----- Data section
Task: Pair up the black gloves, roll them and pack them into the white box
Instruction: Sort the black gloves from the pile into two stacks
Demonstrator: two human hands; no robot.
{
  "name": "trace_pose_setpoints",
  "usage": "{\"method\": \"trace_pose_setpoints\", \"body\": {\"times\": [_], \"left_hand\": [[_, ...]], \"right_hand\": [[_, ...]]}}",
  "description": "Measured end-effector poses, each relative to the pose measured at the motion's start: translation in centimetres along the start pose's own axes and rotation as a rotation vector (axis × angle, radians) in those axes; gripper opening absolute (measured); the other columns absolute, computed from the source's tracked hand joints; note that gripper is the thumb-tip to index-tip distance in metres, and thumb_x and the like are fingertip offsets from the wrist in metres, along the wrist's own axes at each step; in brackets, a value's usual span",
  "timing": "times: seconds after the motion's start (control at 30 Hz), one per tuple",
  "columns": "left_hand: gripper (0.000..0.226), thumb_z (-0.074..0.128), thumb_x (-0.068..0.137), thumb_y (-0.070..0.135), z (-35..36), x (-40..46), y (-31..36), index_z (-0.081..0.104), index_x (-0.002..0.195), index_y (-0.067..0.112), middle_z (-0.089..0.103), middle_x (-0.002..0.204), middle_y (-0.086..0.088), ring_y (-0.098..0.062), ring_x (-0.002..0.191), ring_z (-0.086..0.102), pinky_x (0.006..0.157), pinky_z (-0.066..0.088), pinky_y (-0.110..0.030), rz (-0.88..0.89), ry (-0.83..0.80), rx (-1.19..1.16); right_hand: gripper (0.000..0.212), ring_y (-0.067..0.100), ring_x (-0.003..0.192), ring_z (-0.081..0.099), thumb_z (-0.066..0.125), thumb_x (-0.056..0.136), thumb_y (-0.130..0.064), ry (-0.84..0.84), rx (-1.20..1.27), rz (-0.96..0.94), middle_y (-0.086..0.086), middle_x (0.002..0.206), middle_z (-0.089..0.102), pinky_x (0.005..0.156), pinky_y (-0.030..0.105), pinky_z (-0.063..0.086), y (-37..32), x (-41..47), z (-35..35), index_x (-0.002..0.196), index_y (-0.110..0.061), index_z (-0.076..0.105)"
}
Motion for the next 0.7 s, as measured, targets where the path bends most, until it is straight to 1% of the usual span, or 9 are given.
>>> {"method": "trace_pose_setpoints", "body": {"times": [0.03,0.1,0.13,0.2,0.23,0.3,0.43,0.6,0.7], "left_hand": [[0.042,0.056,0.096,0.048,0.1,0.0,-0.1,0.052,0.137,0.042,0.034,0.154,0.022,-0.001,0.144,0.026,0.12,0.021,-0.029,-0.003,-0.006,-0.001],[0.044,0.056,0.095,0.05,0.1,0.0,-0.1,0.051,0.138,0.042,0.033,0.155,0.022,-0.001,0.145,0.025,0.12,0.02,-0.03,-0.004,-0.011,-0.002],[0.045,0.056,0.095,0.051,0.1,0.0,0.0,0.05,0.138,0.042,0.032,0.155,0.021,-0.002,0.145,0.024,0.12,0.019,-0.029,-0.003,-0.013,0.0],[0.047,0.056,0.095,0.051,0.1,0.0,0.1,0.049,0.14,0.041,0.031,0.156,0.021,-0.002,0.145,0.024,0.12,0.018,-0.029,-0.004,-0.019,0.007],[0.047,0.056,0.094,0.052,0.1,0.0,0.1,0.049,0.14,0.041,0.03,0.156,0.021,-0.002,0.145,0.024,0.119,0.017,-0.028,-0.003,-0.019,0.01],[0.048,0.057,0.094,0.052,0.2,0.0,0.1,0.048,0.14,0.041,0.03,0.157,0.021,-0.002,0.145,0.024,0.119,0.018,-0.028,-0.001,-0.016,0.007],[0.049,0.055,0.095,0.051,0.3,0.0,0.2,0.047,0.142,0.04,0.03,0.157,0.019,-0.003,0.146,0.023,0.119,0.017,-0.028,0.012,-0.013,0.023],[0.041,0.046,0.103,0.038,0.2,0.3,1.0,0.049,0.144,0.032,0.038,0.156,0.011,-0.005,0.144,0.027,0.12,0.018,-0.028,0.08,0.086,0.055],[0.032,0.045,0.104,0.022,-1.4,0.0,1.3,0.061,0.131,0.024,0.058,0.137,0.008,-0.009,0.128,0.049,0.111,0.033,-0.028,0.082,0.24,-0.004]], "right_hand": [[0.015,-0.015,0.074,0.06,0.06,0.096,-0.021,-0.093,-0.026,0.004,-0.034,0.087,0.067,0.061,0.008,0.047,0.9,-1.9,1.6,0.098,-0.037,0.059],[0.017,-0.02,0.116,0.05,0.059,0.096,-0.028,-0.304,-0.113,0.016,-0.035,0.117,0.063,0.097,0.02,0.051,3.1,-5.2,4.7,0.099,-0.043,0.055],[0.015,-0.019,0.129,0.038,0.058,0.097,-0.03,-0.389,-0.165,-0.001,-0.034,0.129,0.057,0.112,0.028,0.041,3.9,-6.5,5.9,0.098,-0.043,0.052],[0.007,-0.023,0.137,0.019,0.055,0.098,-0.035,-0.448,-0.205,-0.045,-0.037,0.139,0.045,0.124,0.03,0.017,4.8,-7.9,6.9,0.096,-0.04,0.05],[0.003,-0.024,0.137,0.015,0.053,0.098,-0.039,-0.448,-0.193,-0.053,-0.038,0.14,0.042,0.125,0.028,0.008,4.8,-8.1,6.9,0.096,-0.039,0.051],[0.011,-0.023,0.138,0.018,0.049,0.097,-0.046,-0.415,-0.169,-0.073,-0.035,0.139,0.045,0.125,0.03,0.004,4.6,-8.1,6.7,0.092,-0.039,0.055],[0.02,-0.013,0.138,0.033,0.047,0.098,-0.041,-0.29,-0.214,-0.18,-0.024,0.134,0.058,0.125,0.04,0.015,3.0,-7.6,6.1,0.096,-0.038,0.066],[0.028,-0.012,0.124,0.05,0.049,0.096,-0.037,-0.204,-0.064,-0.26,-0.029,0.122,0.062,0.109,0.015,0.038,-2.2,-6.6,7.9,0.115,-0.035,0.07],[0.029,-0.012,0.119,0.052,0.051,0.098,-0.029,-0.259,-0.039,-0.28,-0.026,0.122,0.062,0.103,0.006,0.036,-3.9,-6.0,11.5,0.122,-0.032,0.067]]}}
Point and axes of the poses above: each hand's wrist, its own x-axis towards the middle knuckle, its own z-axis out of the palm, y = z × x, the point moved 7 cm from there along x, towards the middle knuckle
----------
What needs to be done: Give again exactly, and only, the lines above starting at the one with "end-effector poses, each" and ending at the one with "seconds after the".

Written answer:
  "description": "Measured end-effector poses, each relative to the pose measured at the motion's start: translation in centimetres along the start pose's own axes and rotation as a rotation vector (axis × angle, radians) in those axes; gripper opening absolute (measured); the other columns absolute, computed from the source's tracked hand joints; note that gripper is the thumb-tip to index-tip distance in metres, and thumb_x and the like are fingertip offsets from the wrist in metres, along the wrist's own axes at each step; in brackets, a value's usual span",
  "timing": "times: seconds after the motion's start (control at 30 Hz), one per tuple",

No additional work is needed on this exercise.